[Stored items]
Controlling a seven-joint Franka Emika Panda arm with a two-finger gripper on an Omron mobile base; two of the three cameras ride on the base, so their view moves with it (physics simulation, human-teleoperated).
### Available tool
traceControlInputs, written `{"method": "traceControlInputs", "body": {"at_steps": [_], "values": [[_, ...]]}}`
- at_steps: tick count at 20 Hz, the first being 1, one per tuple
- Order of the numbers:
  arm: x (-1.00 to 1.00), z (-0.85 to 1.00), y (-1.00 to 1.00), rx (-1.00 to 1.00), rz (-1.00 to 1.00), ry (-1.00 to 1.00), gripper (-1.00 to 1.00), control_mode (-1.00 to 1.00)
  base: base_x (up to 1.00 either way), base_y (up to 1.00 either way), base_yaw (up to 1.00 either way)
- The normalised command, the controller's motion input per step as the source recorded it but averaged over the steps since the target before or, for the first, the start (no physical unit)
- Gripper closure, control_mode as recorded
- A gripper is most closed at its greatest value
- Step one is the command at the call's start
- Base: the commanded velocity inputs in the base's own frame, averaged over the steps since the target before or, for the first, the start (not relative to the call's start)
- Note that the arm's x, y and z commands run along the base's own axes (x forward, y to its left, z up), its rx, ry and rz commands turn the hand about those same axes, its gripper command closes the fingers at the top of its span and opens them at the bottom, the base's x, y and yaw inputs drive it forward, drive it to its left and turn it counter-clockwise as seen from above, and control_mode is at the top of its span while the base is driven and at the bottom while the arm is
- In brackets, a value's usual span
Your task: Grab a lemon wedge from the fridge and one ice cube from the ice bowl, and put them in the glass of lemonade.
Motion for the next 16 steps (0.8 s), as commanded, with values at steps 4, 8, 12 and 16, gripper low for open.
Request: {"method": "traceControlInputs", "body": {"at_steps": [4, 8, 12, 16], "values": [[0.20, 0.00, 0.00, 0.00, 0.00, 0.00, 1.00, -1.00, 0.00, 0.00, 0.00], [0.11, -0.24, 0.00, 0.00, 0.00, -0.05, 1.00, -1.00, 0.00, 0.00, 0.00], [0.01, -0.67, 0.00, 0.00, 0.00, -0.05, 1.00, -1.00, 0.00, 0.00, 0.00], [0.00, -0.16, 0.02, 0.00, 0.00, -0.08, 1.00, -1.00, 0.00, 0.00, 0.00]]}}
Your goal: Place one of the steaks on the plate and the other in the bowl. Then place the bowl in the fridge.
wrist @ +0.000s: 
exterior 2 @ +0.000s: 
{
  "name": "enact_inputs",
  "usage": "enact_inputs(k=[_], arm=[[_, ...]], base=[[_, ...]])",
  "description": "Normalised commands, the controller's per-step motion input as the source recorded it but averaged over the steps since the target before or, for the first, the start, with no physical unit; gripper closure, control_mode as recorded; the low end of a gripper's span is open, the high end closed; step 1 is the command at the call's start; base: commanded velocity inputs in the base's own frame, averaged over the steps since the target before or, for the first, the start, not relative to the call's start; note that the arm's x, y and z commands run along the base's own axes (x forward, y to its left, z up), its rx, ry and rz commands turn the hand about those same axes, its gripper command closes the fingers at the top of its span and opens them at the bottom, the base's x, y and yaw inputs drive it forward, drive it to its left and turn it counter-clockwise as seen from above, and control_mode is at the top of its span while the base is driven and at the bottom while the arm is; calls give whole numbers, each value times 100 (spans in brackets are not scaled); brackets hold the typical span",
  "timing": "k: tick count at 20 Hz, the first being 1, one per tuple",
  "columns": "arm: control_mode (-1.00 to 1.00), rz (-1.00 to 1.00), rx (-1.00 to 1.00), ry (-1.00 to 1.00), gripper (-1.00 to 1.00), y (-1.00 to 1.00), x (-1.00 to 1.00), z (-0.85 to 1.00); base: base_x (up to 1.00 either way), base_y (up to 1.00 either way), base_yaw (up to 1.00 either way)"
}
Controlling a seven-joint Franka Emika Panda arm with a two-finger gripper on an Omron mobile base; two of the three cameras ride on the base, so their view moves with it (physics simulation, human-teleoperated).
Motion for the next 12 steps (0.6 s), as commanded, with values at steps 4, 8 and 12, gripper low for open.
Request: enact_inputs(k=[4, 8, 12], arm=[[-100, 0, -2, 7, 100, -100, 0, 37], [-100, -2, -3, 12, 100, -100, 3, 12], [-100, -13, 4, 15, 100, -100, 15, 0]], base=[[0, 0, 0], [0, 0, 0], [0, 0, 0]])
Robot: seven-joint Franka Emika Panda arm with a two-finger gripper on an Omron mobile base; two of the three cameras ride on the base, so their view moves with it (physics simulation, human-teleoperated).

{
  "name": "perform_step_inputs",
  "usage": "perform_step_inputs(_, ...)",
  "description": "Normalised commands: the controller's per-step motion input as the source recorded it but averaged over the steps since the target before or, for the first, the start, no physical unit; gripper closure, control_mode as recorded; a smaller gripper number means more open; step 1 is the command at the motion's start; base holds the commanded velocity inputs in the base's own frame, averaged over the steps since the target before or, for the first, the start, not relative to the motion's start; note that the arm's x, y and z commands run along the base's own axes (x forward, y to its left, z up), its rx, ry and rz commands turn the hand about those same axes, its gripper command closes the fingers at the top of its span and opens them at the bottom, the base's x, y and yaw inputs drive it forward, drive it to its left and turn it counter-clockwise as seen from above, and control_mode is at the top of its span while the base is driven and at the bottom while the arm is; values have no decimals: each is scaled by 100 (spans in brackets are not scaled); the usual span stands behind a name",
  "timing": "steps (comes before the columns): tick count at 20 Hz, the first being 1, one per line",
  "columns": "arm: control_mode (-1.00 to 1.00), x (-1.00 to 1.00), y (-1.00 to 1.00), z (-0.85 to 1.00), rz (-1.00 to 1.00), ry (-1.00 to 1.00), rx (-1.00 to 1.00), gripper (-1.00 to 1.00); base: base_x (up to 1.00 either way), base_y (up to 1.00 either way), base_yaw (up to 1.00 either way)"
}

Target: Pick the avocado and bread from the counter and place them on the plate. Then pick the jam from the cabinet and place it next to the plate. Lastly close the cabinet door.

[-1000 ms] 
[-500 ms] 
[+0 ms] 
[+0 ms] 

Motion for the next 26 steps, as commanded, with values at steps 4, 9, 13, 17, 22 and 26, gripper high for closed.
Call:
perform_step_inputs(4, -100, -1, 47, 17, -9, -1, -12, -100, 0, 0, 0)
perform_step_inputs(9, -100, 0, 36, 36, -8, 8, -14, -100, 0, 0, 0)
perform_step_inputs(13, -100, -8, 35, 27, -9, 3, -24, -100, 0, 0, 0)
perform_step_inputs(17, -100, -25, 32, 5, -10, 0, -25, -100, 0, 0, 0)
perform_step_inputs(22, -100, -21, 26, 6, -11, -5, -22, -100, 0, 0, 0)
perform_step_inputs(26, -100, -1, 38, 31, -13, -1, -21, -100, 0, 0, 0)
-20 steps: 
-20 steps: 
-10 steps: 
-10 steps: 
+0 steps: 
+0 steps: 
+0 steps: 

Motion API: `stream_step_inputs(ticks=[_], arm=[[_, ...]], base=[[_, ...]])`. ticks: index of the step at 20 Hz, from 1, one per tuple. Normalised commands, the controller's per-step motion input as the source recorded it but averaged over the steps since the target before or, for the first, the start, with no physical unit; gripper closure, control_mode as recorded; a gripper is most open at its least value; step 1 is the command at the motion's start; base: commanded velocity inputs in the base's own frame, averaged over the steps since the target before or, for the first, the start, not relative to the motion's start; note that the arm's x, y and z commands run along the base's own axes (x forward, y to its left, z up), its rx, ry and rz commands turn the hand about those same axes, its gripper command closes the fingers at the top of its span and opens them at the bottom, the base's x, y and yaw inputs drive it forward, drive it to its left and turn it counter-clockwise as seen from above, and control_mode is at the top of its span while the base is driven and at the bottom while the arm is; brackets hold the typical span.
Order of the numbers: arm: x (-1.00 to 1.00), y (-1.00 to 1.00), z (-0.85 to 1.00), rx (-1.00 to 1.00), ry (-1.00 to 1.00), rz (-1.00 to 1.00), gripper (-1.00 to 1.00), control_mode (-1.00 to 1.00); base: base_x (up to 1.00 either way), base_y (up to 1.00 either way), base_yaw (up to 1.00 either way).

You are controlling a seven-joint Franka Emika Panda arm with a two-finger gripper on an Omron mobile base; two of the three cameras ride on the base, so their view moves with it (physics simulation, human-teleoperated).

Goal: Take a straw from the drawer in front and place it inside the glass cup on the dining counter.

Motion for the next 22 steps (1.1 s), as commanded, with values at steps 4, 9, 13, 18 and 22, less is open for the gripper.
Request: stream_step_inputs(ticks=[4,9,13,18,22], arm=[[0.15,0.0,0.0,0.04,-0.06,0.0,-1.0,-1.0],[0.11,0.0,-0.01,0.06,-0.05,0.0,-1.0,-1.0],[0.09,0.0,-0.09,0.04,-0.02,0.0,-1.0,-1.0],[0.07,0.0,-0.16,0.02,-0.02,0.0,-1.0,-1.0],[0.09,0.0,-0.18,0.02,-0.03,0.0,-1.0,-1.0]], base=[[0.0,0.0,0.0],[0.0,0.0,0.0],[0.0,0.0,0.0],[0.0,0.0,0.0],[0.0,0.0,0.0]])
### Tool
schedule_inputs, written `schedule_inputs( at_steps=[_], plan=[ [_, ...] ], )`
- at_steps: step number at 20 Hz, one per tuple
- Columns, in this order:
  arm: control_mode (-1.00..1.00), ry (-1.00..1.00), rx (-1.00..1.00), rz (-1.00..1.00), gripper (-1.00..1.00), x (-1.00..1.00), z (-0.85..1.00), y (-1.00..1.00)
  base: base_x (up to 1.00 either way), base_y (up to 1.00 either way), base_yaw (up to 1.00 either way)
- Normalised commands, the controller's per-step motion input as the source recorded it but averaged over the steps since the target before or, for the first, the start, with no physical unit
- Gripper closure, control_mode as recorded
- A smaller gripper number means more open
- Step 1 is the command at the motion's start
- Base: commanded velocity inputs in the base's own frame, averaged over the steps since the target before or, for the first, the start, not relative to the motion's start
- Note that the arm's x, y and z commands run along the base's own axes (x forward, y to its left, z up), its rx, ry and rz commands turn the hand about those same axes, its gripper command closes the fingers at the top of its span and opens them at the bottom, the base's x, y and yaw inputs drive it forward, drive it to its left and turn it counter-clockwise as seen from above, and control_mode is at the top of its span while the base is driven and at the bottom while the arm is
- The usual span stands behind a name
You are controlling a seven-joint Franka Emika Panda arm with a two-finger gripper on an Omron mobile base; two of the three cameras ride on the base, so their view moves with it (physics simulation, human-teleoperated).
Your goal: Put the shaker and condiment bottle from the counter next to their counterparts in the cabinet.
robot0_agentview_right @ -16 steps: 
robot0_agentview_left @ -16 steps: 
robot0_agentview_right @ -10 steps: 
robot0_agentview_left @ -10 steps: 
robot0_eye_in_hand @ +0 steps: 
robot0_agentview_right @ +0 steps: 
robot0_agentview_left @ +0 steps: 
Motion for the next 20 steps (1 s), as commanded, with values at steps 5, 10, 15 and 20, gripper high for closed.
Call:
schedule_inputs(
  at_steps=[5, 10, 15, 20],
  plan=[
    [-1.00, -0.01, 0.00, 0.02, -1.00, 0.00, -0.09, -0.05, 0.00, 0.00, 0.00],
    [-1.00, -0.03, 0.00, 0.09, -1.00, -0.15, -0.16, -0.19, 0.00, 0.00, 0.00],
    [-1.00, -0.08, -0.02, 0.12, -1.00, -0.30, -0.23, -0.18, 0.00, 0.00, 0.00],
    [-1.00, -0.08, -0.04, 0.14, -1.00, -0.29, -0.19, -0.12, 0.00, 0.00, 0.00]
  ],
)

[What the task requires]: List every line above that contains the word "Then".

[Task result]:
Your goal: Place one of the steaks on the plate and the other in the bowl. Then place the bowl in the fridge.
Target: Pick the avocado and bread from the counter and place them on the plate. Then pick the jam from the cabinet and place it next to the plate. Lastly close the cabinet door.

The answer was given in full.